··· Material to process ···

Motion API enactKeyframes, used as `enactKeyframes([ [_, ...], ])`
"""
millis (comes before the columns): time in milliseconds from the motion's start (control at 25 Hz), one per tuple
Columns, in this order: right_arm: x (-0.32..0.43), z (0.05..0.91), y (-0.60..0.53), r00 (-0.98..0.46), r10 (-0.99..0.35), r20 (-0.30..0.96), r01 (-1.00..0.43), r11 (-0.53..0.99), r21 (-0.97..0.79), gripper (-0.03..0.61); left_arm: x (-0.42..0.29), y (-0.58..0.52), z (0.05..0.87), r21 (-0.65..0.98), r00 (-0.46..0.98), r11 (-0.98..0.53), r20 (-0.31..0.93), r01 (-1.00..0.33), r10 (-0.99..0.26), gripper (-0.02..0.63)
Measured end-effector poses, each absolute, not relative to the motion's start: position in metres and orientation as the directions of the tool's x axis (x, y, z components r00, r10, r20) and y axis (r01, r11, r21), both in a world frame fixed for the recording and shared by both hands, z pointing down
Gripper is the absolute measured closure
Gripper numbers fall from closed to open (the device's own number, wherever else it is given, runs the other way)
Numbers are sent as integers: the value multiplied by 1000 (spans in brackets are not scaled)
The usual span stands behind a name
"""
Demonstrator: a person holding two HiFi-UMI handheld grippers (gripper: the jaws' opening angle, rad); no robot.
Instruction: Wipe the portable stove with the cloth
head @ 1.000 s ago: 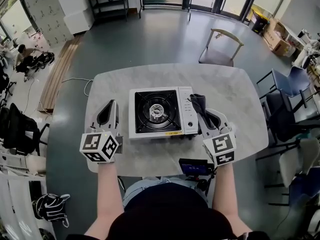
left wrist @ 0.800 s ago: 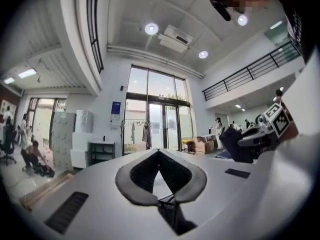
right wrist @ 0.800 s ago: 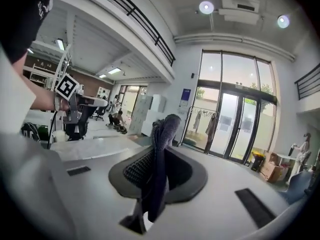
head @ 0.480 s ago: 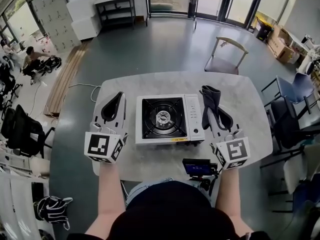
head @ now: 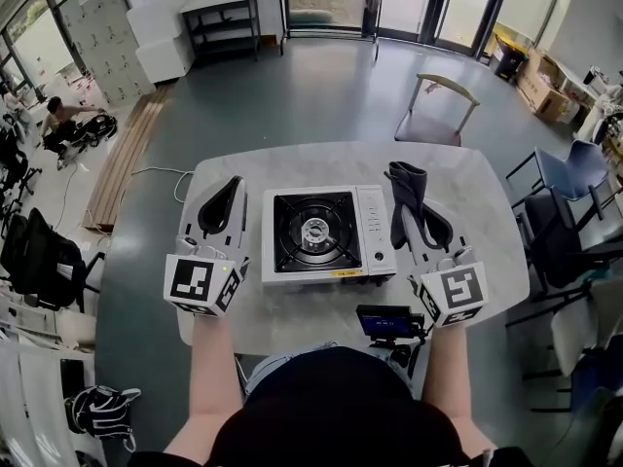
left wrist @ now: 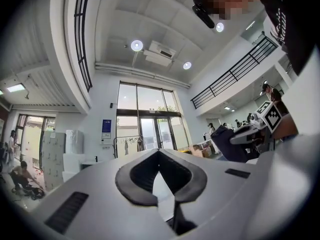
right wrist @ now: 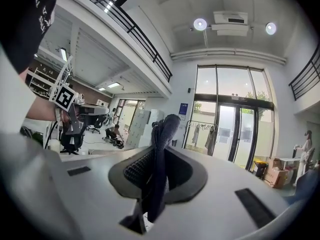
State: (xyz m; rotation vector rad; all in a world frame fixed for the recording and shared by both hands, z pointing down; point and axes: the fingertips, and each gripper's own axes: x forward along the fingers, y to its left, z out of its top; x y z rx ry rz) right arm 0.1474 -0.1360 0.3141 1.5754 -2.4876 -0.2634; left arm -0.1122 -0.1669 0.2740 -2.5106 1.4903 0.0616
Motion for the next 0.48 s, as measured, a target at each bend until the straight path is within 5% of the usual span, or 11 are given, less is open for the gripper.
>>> enactKeyframes([
  [480, 143, 307, -141, -431, -900, 66, -853, 431, 296, 512, -106, -170, 274, -173, 500, -476, -141, -862, -855, 603],
])
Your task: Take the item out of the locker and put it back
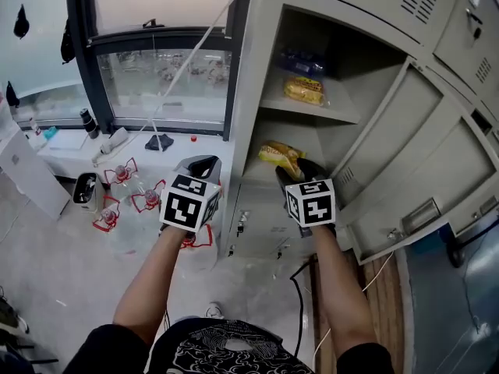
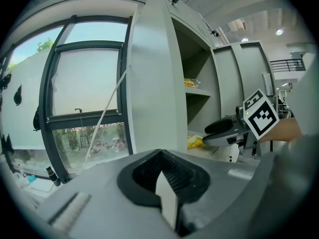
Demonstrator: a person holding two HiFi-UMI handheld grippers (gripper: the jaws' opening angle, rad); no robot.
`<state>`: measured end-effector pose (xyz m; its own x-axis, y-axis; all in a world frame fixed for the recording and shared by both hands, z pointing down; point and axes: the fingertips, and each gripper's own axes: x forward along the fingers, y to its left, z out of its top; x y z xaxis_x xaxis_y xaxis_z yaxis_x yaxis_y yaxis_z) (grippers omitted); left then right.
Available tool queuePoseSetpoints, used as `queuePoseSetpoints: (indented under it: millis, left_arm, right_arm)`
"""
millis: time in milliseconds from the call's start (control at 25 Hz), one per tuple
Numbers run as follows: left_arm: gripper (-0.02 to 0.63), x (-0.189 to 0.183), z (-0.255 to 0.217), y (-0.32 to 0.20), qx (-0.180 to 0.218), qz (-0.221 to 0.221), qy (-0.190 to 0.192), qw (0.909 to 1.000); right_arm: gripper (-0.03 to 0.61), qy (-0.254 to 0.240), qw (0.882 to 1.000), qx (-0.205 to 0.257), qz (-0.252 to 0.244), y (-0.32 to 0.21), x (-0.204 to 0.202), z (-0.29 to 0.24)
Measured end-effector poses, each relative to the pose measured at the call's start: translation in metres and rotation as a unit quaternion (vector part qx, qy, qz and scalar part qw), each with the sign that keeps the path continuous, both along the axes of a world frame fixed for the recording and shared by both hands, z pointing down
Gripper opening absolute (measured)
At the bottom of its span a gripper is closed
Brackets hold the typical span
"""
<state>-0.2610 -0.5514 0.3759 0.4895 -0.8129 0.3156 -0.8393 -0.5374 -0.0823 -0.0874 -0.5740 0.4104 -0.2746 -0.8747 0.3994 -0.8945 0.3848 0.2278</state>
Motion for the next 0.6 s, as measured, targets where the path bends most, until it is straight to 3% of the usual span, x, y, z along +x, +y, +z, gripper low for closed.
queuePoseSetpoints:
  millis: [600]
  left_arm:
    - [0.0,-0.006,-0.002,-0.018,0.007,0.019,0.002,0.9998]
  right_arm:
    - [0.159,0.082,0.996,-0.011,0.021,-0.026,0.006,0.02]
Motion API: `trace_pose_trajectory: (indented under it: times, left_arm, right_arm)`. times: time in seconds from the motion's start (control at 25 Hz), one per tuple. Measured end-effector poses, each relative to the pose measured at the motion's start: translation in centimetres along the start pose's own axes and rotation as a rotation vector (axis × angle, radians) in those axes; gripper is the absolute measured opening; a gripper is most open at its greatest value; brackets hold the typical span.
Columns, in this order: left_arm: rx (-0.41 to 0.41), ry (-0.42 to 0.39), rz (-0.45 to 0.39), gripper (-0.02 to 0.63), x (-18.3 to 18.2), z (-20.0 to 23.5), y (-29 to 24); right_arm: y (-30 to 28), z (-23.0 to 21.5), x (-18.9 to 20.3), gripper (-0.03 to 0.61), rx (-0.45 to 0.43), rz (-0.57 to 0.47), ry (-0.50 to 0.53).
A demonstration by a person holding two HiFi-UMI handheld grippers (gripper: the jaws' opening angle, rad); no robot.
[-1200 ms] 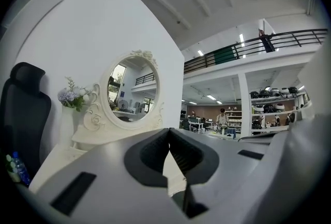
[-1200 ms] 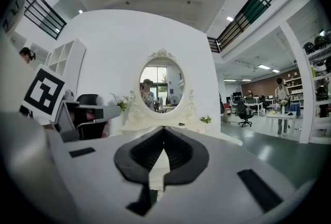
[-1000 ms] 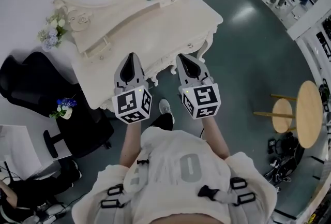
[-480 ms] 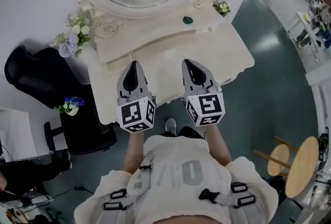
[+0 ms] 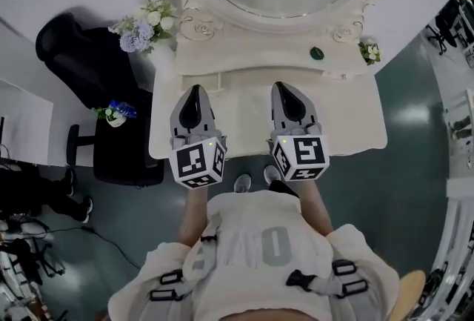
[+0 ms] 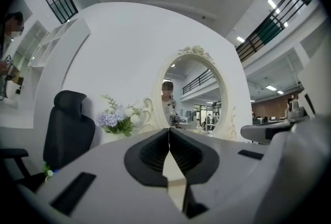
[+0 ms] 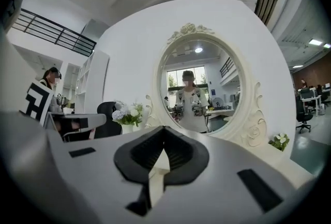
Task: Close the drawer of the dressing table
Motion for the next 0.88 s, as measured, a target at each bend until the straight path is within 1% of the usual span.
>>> trace_pose_trajectory:
  times: [0.2,0.4,0.48,0.56,0.72,0.88]
  left_arm:
    - [-0.084,-0.035,-0.022,0.02,-0.3,-0.9,-0.2]
    - [-0.157,0.008,-0.043,0.02,0.0,-0.9,-0.1]
    - [-0.174,-0.009,-0.043,0.02,0.1,-0.7,-0.5]
    - [-0.18,-0.032,-0.047,0.02,0.1,-0.6,-0.8]
    - [-0.185,-0.036,-0.071,0.02,0.3,-0.7,-1.3]
    - [-0.143,-0.035,-0.072,0.021,0.2,-0.8,-1.8]
  right_arm:
    - [-1.8,-1.2,0.3,0.009,-0.1,-0.001,-0.001]
    - [-3.6,-1.7,1.3,0.009,-0.167,0.012,-0.031]
    - [-4.3,-1.8,1.3,0.009,-0.188,0.01,-0.031]
    - [-4.7,-1.9,1.3,0.009,-0.203,0.01,-0.031]
    - [-5.3,-2.2,1.5,0.009,-0.226,0.016,-0.04]
    - [-5.8,-2.3,1.5,0.009,-0.236,0.021,-0.038]
Point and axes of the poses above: the fingertips, and each gripper's own axes: y backward along the fingers, z to its left, x out of its underside, the point moved 10 cm from there along y, backward along the fingers, and after that the axes turned 11 degrees about -z, right-handed, at the moved point
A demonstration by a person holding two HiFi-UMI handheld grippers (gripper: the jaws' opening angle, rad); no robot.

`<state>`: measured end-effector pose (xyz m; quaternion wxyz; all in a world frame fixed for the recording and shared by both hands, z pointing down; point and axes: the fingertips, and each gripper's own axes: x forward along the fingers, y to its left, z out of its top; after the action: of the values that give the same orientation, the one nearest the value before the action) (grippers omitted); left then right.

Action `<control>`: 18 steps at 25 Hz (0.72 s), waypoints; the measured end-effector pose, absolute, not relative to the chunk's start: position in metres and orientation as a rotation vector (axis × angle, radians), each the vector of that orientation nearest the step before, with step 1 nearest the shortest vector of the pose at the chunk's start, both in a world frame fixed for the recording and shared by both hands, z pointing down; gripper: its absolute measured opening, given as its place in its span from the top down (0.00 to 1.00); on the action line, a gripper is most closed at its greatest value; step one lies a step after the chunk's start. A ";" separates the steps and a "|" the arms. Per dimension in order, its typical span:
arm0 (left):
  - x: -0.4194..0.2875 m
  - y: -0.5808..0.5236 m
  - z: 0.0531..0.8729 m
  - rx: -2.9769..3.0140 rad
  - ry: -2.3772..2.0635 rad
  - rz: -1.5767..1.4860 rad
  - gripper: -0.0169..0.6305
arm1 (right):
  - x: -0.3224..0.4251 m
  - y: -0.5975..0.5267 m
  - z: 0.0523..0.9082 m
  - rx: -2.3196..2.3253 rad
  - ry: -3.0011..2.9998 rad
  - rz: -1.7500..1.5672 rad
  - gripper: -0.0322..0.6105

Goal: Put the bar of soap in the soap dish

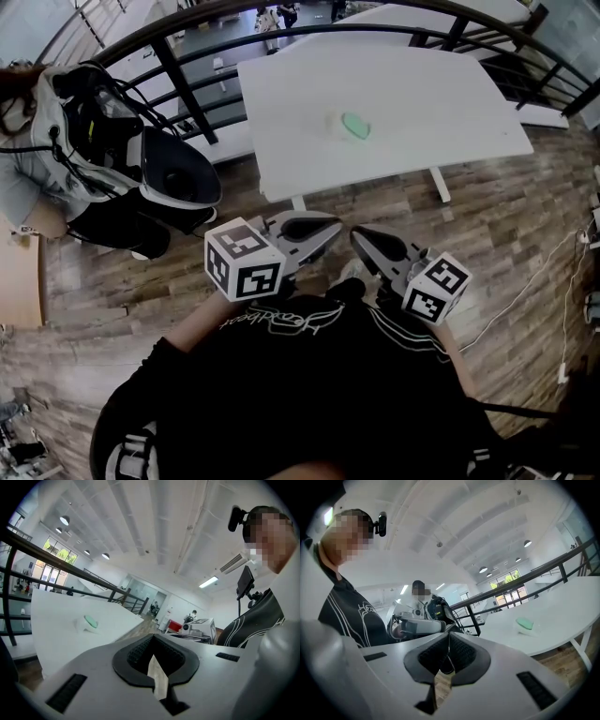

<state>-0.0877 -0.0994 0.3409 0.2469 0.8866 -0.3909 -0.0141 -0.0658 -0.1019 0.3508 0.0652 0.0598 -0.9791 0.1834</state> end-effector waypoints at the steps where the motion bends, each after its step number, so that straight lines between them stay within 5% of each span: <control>1: -0.089 -0.099 0.340 2.418 -1.069 -0.042 0.96 | -0.066 -0.101 0.351 0.177 -2.951 0.551 0.92; 18: -0.085 -0.087 0.334 2.422 -1.063 -0.076 0.96 | -0.061 -0.087 0.345 0.208 -2.941 0.523 0.92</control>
<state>-0.0852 -0.0874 0.3338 0.2454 0.8873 -0.3896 -0.0277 -0.0611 -0.0869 0.3446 0.0736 0.0694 -0.9795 0.1741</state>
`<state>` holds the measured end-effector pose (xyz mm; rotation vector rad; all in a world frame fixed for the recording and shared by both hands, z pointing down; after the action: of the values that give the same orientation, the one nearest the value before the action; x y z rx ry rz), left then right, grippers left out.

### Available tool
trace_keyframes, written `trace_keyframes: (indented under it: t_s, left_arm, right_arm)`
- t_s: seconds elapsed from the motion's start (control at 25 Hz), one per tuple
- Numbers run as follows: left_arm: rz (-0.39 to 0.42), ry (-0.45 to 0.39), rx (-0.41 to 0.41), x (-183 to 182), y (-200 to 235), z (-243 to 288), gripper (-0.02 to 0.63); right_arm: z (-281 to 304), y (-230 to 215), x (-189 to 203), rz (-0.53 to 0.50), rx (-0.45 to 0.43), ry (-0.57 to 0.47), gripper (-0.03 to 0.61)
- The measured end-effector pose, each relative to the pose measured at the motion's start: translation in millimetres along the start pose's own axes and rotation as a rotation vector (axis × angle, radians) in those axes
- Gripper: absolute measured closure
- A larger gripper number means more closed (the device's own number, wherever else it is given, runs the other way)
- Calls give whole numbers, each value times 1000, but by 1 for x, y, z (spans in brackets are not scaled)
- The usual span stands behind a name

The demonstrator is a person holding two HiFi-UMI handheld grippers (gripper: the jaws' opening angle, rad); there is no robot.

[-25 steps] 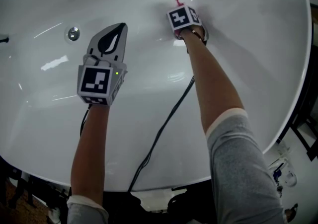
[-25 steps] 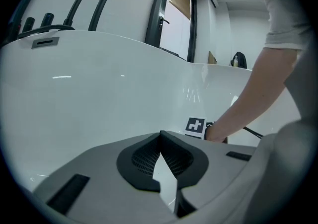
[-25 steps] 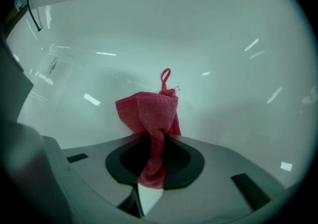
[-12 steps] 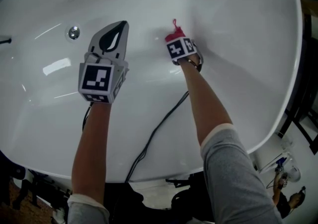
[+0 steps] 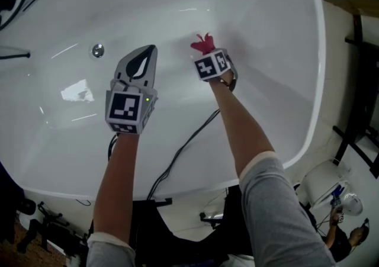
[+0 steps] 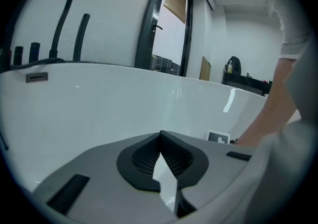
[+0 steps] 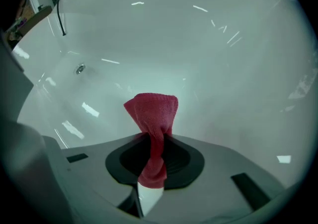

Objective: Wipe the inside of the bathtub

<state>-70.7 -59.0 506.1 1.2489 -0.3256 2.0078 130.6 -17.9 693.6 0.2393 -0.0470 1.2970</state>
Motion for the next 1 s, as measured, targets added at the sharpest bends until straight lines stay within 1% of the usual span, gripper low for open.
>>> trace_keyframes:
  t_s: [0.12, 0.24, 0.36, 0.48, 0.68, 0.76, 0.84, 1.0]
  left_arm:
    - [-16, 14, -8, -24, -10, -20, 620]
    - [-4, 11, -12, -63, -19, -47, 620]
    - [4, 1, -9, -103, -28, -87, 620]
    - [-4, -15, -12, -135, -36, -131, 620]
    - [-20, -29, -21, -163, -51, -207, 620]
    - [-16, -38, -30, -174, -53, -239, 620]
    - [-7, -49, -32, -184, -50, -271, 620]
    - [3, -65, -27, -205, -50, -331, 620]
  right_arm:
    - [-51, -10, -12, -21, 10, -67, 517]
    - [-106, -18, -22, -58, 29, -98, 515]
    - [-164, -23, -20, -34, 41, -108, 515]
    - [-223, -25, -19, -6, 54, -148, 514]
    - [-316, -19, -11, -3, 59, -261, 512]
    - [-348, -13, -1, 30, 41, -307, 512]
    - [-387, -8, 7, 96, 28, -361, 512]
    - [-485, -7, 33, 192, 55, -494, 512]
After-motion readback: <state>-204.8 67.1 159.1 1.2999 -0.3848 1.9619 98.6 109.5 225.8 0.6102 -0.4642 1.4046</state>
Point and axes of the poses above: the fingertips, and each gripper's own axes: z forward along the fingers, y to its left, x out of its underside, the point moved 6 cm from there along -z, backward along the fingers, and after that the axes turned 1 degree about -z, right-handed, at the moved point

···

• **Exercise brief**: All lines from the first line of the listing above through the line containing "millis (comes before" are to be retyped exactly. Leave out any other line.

• **Response to the task**:
Motion API enactKeyframes, used as `enactKeyframes([ [_, ...], ])`
"""
millis (comes before the columns): time in milliseconds from the motion's start (control at 25 Hz), one per tuple

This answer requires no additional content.